[Items from a dataset]
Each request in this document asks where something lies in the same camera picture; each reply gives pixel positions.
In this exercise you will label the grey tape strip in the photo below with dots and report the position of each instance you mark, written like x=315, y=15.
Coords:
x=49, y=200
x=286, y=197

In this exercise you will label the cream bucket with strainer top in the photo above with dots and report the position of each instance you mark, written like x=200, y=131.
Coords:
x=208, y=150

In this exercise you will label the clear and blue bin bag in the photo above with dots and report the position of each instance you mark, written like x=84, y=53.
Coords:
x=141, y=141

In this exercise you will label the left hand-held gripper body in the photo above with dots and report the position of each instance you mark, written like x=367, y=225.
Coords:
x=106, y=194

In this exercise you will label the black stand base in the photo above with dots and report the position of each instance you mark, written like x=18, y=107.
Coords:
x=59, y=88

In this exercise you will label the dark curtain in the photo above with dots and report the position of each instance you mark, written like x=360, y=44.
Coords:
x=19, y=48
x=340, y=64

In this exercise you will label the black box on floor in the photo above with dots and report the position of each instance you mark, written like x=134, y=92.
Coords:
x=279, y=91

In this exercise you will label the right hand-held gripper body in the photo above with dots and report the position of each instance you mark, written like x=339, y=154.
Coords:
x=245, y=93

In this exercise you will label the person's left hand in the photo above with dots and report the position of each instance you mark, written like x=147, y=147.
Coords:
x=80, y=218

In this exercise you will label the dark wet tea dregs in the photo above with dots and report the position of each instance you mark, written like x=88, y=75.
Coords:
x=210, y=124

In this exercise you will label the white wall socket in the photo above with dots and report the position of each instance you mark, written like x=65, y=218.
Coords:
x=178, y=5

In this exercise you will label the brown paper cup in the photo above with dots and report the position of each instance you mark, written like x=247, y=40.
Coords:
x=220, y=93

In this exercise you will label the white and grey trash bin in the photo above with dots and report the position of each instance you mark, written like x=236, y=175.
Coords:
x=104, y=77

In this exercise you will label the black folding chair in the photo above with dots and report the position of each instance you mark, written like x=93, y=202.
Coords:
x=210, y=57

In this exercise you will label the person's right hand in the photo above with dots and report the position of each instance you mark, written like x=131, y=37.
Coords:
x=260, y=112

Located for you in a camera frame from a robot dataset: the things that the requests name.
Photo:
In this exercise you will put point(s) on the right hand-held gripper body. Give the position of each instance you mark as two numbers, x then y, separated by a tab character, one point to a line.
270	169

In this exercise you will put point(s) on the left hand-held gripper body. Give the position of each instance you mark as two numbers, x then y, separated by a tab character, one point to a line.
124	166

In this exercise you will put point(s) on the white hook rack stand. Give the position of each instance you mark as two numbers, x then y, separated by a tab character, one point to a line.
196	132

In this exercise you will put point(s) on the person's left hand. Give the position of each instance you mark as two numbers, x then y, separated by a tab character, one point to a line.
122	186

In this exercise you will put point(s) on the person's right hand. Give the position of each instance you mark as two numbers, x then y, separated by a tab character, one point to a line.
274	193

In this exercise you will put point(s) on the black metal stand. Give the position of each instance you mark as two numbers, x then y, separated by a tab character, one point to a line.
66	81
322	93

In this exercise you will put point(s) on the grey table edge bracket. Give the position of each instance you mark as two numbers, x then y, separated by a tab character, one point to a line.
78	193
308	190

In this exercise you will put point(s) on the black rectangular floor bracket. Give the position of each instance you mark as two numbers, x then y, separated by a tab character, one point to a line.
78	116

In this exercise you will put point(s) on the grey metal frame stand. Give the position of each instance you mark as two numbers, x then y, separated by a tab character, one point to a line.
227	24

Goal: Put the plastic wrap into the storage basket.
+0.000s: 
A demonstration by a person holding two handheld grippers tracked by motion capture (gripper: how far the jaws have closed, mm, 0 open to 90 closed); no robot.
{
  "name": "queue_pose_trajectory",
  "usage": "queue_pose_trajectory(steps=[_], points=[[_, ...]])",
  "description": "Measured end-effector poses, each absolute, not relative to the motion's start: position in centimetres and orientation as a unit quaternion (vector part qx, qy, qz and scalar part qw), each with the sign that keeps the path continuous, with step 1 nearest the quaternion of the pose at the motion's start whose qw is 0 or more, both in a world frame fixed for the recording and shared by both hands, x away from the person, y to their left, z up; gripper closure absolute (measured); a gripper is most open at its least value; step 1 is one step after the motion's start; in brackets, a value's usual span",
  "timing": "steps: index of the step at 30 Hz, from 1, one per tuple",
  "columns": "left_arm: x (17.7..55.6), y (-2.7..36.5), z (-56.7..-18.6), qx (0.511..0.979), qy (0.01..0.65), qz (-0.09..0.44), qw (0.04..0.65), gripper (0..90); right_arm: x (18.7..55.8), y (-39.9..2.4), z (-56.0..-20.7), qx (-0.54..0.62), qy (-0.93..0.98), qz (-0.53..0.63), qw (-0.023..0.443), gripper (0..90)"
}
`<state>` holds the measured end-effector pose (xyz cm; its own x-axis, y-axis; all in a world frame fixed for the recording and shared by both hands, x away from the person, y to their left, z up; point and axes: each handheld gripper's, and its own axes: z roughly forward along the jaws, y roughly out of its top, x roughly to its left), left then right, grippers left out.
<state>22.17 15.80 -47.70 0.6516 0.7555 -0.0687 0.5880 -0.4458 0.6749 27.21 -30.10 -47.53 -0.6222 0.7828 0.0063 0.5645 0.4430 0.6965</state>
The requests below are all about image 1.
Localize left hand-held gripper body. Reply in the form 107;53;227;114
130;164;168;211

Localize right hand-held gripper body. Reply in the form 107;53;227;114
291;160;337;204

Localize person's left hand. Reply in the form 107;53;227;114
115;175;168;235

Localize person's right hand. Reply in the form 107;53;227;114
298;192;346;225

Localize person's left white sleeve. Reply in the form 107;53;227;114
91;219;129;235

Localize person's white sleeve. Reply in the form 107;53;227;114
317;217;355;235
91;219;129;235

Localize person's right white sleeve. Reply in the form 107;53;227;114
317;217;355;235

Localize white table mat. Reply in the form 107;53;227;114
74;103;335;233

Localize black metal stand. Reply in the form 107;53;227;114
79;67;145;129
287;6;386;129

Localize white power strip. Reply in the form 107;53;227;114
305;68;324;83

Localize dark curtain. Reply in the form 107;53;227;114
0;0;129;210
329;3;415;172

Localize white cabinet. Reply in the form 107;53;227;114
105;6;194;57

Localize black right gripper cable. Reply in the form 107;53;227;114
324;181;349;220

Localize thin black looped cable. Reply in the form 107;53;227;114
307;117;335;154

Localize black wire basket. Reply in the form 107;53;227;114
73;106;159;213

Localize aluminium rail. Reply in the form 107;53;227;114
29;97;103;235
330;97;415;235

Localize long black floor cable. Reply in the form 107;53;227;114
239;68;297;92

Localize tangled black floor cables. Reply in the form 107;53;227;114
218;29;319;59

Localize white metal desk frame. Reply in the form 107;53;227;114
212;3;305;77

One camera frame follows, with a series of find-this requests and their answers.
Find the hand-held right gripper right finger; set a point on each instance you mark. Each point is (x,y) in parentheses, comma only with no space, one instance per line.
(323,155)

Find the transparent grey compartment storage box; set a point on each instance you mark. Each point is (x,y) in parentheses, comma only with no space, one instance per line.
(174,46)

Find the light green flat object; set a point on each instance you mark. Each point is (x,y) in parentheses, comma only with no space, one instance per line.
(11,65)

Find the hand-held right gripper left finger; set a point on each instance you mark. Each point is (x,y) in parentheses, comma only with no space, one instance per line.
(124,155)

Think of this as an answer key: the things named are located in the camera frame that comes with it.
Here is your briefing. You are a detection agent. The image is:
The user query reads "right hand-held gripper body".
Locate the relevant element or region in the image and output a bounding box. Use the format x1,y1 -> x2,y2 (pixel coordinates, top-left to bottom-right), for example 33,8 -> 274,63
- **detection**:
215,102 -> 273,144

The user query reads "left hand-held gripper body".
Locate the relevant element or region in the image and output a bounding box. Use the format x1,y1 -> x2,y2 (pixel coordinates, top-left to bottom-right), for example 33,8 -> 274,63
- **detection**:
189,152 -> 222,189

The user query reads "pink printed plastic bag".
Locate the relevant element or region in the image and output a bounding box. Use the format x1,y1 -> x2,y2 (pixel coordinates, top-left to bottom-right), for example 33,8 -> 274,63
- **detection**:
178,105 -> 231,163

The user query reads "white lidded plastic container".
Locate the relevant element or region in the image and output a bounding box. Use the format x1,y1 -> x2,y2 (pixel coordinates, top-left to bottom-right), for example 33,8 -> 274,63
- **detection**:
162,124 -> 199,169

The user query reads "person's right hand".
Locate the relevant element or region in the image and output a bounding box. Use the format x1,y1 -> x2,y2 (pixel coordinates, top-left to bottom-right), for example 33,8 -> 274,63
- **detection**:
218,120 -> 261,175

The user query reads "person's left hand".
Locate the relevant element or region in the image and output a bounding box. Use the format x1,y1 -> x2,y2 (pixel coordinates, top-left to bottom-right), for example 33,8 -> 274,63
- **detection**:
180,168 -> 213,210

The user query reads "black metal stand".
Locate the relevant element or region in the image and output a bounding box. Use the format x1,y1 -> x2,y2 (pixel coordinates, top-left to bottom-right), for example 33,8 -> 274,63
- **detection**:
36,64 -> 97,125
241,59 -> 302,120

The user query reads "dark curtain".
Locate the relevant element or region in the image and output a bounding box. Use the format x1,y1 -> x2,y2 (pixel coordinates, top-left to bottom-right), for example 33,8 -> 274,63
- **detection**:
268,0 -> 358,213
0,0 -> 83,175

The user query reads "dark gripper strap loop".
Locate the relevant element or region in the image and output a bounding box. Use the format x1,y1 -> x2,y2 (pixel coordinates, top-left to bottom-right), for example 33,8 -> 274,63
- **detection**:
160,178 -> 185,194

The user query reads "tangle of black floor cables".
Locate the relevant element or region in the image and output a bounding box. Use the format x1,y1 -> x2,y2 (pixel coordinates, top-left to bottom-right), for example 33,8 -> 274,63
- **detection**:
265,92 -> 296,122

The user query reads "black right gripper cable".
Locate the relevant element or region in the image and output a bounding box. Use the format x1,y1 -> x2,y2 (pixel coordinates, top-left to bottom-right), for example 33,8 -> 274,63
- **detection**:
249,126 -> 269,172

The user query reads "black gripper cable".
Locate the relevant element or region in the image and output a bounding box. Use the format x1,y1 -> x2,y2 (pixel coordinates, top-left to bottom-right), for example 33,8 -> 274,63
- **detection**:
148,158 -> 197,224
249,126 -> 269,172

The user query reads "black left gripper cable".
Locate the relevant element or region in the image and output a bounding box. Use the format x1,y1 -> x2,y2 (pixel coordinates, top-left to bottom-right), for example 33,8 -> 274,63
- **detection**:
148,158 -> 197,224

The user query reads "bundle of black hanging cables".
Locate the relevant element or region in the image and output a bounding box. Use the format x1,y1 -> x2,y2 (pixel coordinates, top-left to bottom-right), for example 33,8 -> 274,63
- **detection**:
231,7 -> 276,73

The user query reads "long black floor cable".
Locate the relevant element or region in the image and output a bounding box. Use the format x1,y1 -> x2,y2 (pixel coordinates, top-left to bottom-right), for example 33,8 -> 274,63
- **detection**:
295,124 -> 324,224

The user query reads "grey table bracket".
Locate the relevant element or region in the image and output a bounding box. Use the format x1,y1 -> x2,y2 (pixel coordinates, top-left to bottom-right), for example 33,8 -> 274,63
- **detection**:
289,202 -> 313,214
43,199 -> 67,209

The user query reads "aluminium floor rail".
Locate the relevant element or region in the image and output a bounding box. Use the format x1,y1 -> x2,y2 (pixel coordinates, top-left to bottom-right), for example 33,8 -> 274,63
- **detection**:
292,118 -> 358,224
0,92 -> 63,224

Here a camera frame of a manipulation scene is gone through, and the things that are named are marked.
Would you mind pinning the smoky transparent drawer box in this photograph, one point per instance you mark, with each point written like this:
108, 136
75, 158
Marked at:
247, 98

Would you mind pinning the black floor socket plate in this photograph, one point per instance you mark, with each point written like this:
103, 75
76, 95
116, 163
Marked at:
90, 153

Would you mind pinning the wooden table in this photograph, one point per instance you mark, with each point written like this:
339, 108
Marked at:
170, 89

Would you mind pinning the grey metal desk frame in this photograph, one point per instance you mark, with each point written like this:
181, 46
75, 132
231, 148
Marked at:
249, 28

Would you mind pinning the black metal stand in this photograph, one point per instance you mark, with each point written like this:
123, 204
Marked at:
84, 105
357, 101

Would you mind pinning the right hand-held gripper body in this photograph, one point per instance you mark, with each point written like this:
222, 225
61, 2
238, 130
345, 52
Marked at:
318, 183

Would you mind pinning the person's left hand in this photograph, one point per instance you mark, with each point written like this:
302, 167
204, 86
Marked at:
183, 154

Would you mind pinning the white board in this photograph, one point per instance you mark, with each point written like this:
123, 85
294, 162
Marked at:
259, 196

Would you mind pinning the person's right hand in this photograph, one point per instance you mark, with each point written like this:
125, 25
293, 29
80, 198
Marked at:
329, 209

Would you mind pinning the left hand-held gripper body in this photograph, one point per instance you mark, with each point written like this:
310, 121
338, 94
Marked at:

Problem details:
Return only the part of the records above that opens with the line containing "One camera frame" and closes with the line containing "Think of this", ends included.

Exercise output:
One camera frame follows, with a series of find-this requests and their answers.
Find the hand-held right gripper right finger; set a point on each instance you mark. Each point is (x,y) in parentheses, comma only with no space, one instance per line.
(323,155)

Find the transparent grey compartment storage box; set a point on each instance you mark. Each point is (x,y) in parentheses, comma only with no space, one instance per line.
(174,46)

Find the light green flat object; set a point on each instance you mark. Each point is (x,y) in parentheses, comma only with no space, one instance per line.
(11,65)

Find the hand-held right gripper left finger; set a point on each instance you mark. Each point is (x,y) in parentheses, comma only with no space, one instance per line.
(124,155)

Think of this as an answer key: the things named are located in the camera frame that comes with it.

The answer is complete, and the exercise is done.